# Spillers Millennium Mills - London - March 2011



## Ramsgatonian (Mar 6, 2011)

Visited this site with OliverGT - big thanks to him for getting in contact with me. 

This was my second attempt, but first successful visit. What an amazing place, I am so glad I've seen it. Pictures just don't do it justice. 

Access was fun, and once you're in there are lots of holes to fall through 

*Brief History*​The main part of the building was built around the turn of the century. The wing on the west side of the building was built in 1933 - marked near the roof on the west wall. The smaller brown-brick building to the east was Premier Rank Mill, which is attached but does not have any internal doors attaching the two buildings. To the south of the main building was once another Spillers building linked at the top with a footbridge, but that has now been demolished. There were other buildings on the 55-acre site, most notably CWS Mills. The chimney outside the site was left from another mill as a memorial (in stark contrast to the houses and apartments surrounding it).

The site has been used as a filming location many times, most famously for a scene in the BBC cop drama Ashes To Ashes, and the music video for Fluorescent Adolescent by Arctic Monkeys. Also, according to the IMDb, a scene in some underground tunnels in the 2010 film Green Zone was filmed here.

*Pictures*






*1.* External taken from Pontoon Dock DLR station.





*2.* Looking through broken window to the 1933 extension.





*3.* Offices.





*4.* The aptly named 'Open Room' - lots of holes dropping into huge silos!





*5.* One of the residents.





*6.* Notice on a tiny one-man lift.





*7.* Another broken window shot.





*8.* All looks pretty functional.





*9.* On the roof of the 1933 wing looking east.





*10.* Stairs





*11.* Peeling paint!





*12.* Yawning holes.





*13.* The famous grain chutes.





*14.* One of many trashed rooms.





*15.* Stairs/Window shot.





*16.* And a final external taken from the roof of Premier Mills.

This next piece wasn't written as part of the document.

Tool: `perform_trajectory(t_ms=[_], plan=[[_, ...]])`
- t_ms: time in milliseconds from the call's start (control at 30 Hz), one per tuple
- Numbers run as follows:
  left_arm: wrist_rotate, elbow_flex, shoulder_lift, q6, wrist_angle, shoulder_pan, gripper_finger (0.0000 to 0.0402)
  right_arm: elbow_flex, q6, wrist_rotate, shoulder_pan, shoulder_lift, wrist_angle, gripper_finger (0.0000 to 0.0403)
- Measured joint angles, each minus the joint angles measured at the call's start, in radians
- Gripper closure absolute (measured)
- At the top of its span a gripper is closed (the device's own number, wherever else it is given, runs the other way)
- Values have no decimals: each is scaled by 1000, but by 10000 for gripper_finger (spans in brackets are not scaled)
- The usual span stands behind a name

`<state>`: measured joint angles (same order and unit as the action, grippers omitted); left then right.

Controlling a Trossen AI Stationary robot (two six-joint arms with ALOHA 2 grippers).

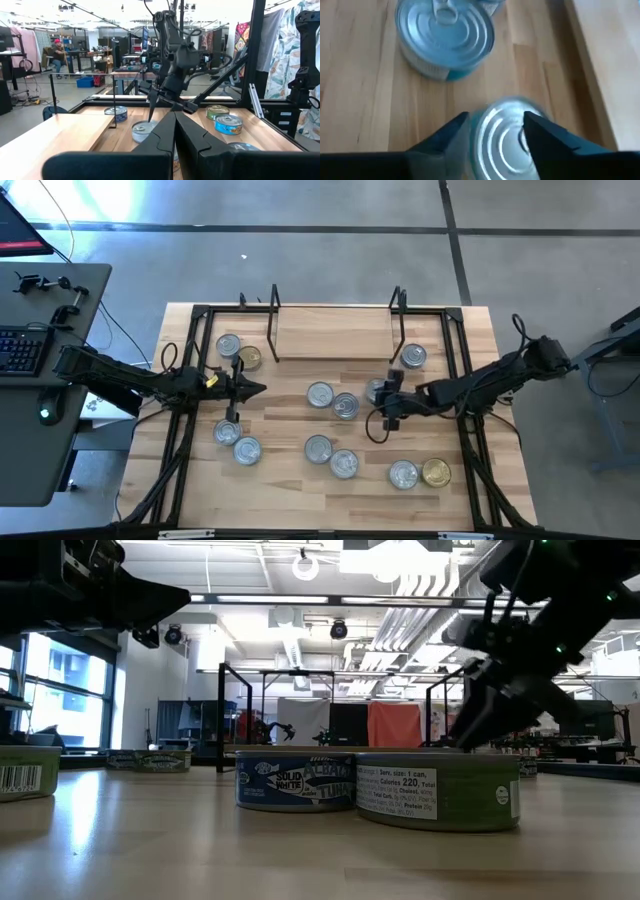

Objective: Stack canned seafood by type on shelf
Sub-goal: Put the yellow-blue tuna can on the shelf

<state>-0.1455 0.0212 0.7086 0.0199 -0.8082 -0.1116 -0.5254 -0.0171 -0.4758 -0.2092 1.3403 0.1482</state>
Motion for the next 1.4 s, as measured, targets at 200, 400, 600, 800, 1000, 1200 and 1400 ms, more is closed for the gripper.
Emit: perform_trajectory(t_ms=[200, 400, 600, 800, 1000, 1200, 1400], plan=[[0, 0, 0, 0, 0, 0, 401, 18, -97, 68, -5, 0, 79, 193], [0, 0, 0, 0, -1, 0, 401, 18, -117, 87, -38, 1, 94, 216], [0, 0, 1, 0, -1, 0, 401, 15, -49, 6, -43, 87, 56, 280], [0, 0, 1, 0, -2, 0, 401, 9, -8, -114, -44, 209, -50, 370], [0, 0, 1, 0, -6, 0, 401, -5, -6, -140, -70, 197, -35, 393], [0, 0, 1, -8, -6, 0, 401, -99, 15, -119, -105, 164, 131, 400], [0, 0, 1, -8, -6, 0, 401, -182, 25, -201, -116, 163, 198, 402]])
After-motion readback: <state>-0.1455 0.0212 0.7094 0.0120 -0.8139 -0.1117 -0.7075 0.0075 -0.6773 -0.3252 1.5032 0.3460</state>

All in all a fantastic explore, I hope you enjoyed the photos!​


----------



## Foxylady (Mar 8, 2011)

Fab photos, Flyboy...although the looking down ones made my toes curl! lol
Cheers.


----------



## terrier (Mar 8, 2011)

Wow , fantastic pics and agree looking out made me feel dizzy.

Some brilliant shots but for some reason the peeling paint pic stands out for me.

Thanks for sharing.

Terrier.


----------



## Ramsgatonian (Mar 8, 2011)

Thanks for the comments. I think the worst part for me was the open room.. the edge wasn't what bothered me... it was all of those holes which dropped into massive silos which went all the way down to the ground. Thats why that part of the building has no windows - it's just silos!


----------



## tom46 (Apr 17, 2011)

Sweet photos! I really fancy getting back here at some point, we only managed Rank before. Love this building so much. Also you deserve a pint or something for not coming back with that bloody spinning-turbine shot that everyone gets 

I reckon every time someone puts up a report of this place the secca gets closer to losing his job. Seriously, how hard can it be to keep people out of this place?

Well done mate 

PS - just noticed you're in Ramsgate - have you done the Rank mill there? Worth a go on a Sunday afternoon.


----------



## Ramsgatonian (Apr 18, 2011)

tom46 said:


> Sweet photos! I really fancy getting back here at some point, we only managed Rank before. Love this building so much. Also you deserve a pint or something for not coming back with that bloody spinning-turbine shot that everyone gets
> 
> I reckon every time someone puts up a report of this place the secca gets closer to losing his job. Seriously, how hard can it be to keep people out of this place?
> 
> ...



Cheers! Rank in Ramsgate I must have done 8 times, I'm like a tour guide for the place! That was unlucky to get into Rank but not Millennium, I've PM'd you....


----------



## skeleton key (Apr 18, 2011)

Looks like a cracking explore guys
A location with with plenty to offer 
Love the roof top shot on 1933  and Youve given me a cracking idea 

SK / Neil


----------



## BassBooster (Apr 19, 2011)

Very good and well chosen pictures! That place is amazing, is most of that huge building easily accessible?


----------



## Ramsgatonian (Apr 19, 2011)

Well I'm not sure how much info I will get away with, but security are quite incompetent there. The way in isn't too obvious, but if you need any help give me a PM


----------



## ImmortalShadow (Apr 19, 2011)

Great photos there, I love the paint peeling one!


----------



## Priority 7 (Apr 19, 2011)

skeleton key said:


> Looks like a cracking explore guys
> A location with with plenty to offer
> Love the roof top shot on 1933  and Youve given me a cracking idea
> 
> SK / Neil



Oh shite you've give SK an idea now I am worried  Nice shots bud a place on my list to be sure


----------



## Tigger (Apr 19, 2011)

Glad to see this is still open - I went down for a ganders the other night and it was lit with temporary flood lights... Oh well, another night.


----------



## 4737carlin (Apr 26, 2011)

What a monster of a place


----------